- Your objective: After locating the line that contains "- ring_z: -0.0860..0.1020" in the data below, set down exactly that line and each one after it through the line that contains "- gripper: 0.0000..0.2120", and nothing more.
-*-*-
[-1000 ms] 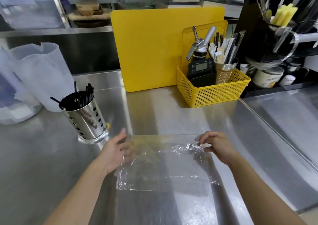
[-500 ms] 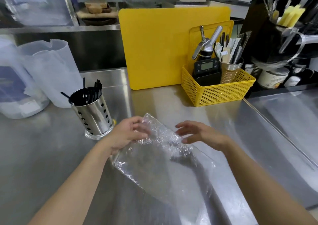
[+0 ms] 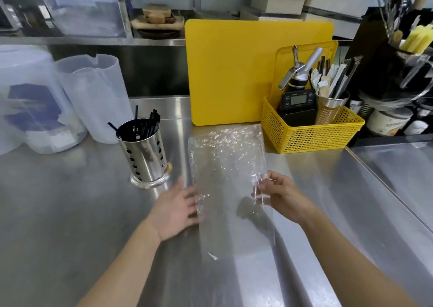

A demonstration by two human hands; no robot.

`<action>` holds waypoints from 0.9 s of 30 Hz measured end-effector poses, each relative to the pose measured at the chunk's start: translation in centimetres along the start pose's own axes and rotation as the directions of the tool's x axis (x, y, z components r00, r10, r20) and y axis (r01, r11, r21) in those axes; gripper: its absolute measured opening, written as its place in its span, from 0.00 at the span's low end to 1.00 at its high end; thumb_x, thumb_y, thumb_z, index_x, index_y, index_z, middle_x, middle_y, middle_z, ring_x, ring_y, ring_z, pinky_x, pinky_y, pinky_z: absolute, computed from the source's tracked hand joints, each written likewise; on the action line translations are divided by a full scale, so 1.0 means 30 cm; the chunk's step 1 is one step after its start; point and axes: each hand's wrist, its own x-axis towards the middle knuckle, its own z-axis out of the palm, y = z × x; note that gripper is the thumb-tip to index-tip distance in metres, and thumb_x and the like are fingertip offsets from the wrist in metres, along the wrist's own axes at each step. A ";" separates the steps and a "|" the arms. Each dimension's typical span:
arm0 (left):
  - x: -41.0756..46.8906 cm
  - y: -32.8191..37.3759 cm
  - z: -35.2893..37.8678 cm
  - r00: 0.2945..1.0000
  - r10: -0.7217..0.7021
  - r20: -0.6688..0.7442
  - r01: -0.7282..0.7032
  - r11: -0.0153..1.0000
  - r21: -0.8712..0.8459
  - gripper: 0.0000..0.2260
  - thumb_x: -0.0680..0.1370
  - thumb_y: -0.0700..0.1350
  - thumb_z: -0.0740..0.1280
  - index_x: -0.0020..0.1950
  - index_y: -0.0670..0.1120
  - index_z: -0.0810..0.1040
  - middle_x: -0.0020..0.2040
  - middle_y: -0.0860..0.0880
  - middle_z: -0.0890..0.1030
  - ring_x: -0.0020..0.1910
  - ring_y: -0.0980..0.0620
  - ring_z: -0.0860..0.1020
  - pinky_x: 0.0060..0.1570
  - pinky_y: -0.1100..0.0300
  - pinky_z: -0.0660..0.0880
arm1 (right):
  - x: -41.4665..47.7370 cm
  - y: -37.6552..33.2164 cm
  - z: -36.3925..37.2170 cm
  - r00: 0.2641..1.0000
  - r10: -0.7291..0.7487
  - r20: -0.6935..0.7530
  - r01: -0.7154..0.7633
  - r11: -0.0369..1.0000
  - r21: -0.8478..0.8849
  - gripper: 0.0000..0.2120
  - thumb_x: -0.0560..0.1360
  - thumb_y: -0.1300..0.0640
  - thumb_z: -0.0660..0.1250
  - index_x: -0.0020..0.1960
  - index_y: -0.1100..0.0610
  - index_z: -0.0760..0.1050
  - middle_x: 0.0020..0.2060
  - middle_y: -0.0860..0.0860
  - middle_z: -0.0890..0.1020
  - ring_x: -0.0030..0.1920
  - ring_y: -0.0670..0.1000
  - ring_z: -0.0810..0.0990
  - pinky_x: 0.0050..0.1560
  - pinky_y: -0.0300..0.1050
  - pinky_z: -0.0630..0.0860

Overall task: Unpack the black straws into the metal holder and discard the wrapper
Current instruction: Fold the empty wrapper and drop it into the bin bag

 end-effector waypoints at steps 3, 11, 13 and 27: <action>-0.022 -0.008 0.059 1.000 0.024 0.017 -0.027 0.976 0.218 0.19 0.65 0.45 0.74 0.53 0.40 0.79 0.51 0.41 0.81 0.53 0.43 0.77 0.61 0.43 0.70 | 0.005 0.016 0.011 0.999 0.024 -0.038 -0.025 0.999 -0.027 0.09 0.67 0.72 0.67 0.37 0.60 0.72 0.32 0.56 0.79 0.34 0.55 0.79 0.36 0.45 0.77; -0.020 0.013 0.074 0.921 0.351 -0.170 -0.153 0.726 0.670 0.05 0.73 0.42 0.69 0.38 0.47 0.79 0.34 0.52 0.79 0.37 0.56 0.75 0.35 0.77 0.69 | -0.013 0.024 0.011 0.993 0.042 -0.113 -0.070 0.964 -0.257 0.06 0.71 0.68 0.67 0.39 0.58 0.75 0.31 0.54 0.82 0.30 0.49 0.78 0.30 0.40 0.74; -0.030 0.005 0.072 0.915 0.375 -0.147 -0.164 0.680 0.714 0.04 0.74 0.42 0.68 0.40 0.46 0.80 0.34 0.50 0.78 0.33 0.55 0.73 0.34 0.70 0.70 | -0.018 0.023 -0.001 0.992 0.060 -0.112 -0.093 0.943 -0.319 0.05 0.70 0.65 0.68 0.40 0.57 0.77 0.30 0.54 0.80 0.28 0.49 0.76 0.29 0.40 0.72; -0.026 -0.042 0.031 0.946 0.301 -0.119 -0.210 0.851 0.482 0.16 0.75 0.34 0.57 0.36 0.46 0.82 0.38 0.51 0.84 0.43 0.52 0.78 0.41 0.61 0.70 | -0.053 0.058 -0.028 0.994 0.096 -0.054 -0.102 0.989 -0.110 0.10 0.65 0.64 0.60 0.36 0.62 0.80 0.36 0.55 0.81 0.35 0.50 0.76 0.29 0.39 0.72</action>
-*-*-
- Answer space:
  - ring_z: -0.0860..0.1020
  - pinky_x: 0.0060..0.1570
  - pinky_y: -0.1100..0.0300
  - pinky_z: -0.0660..0.0880
arm1 (right):
  - x: -41.4665..47.7370 cm
  - y: -37.6552..33.2164 cm
  - z: -36.3925..37.2170 cm
  - r00: 0.2641..1.0000
  - r10: -0.7291..0.7487
  - r20: -0.6935..0.7530
  - r01: -0.7154..0.7633
  - r11: -0.0369..1.0000
  - r21: -0.8478..0.8849
  - gripper: 0.0000..0.2120

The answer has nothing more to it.